Muito depende de Demirtas: não passará à segunda volta mas se apoiar o candidato na oposição pode dar-lhe a vitória; não pode ser deputado mas se conseguir que o HDP repita a façanha dos 10% ajuda a Aliança Nacional a roubar a maioria à Aliança do Povo.

Por menos credíveis que sejam, as sondagens dizem que tudo é possível. E isso muda a disposição dos eleitores. Como o facto de líderes de formações tão distintas como o CHP e o IYI aparecerem juntos em campanha permitiu mudar a conversar. Erdogan apresentou este voto como uma escolha entre estabilidade e incerteza; nas últimas semanas a discussão foi sobre a separação de poderes ou a necessidade de todos os turcos terem os mesmos direitos.

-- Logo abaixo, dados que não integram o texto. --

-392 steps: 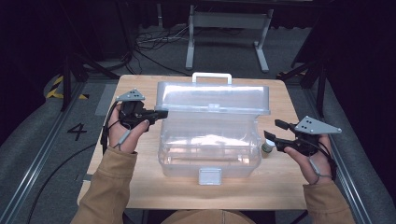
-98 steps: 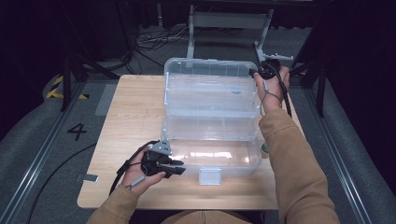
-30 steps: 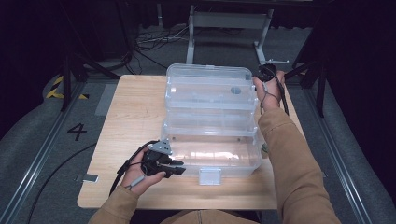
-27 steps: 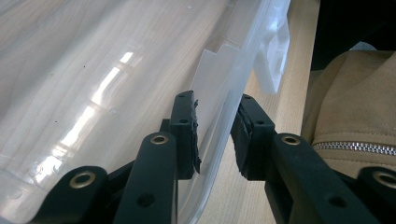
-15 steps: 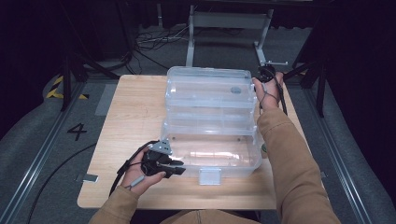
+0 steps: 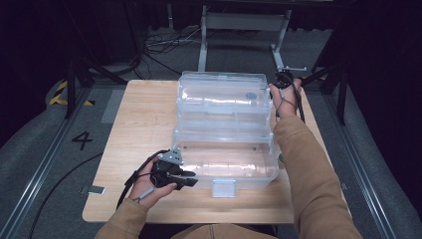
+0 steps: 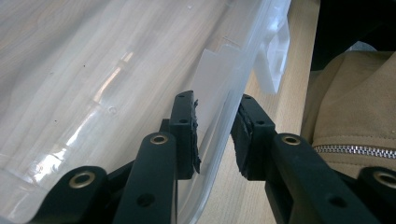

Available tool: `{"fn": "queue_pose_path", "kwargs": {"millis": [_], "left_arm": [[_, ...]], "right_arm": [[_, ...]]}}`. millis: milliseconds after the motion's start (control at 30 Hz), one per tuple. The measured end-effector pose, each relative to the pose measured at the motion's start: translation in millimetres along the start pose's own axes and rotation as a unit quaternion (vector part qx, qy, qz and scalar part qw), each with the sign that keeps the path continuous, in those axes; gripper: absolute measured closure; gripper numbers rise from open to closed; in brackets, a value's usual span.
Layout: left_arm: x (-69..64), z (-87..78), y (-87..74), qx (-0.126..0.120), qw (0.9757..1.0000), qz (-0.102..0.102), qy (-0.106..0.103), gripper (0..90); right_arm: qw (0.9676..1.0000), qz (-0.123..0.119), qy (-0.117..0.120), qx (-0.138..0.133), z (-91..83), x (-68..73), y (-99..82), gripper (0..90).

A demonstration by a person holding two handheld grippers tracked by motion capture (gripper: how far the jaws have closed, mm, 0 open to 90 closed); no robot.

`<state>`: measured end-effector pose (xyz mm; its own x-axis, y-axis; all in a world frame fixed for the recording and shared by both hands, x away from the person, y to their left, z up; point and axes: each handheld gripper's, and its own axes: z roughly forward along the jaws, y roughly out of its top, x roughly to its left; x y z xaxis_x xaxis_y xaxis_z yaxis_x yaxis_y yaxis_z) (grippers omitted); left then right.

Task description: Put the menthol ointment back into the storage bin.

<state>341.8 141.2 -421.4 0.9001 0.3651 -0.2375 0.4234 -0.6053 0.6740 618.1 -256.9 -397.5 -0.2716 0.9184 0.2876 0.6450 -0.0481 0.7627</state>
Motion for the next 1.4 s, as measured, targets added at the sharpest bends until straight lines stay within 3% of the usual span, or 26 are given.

O país é maior que o líder

Se a oposição conseguir uma maioria parlamentar e forçar uma segunda volta nas presidenciais sai reforçada para esse embate. Nesse cenário, pode conseguir reverter as alterações constitucionais. Claro que também é possível que Erdogan, uma vez eleito, dissolva o Parlamento e marque novas legislativas.

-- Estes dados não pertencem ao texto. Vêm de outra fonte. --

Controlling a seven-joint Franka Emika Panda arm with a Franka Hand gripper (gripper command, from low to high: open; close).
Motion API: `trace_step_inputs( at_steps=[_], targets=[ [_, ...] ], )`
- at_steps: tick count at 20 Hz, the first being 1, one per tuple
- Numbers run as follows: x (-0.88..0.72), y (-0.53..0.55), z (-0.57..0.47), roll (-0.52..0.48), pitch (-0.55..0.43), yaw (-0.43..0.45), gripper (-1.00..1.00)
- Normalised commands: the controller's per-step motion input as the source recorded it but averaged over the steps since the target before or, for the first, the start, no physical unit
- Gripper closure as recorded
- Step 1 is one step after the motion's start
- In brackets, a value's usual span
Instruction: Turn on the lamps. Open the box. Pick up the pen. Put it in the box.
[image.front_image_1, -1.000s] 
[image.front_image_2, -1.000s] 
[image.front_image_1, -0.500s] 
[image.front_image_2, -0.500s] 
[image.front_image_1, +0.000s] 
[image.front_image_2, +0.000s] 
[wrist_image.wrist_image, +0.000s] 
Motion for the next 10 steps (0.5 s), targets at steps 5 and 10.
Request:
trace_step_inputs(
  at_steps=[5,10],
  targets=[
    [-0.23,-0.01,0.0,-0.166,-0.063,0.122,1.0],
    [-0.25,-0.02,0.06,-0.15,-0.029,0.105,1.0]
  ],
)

Resume num artigo no site da Al-Jazira Fuat Keyman, director do Centro de Política de Istambul: “Os turcos podem preferir líderes fortes mas muitos não querem viver num sistema em que o líder tem poder absoluto”. Mais importante é que, apesar dos esforços de Erdogan, “a sociedade turca não é tão polarizada como parece” e “a campanha mostrou que está pronta a ser governada com base em ‘valores partilhados’, como o direito à educação e a independência do poder judicial’”.

Ao mesmo tempo, deixou claro que a “Turquia é maior do que Erdogan, com a sua história, modernidade e dinamismo; é uma sociedade complexa, plural e resiliente e não pode ser reduzida a um líder, identidade ou ideologia”.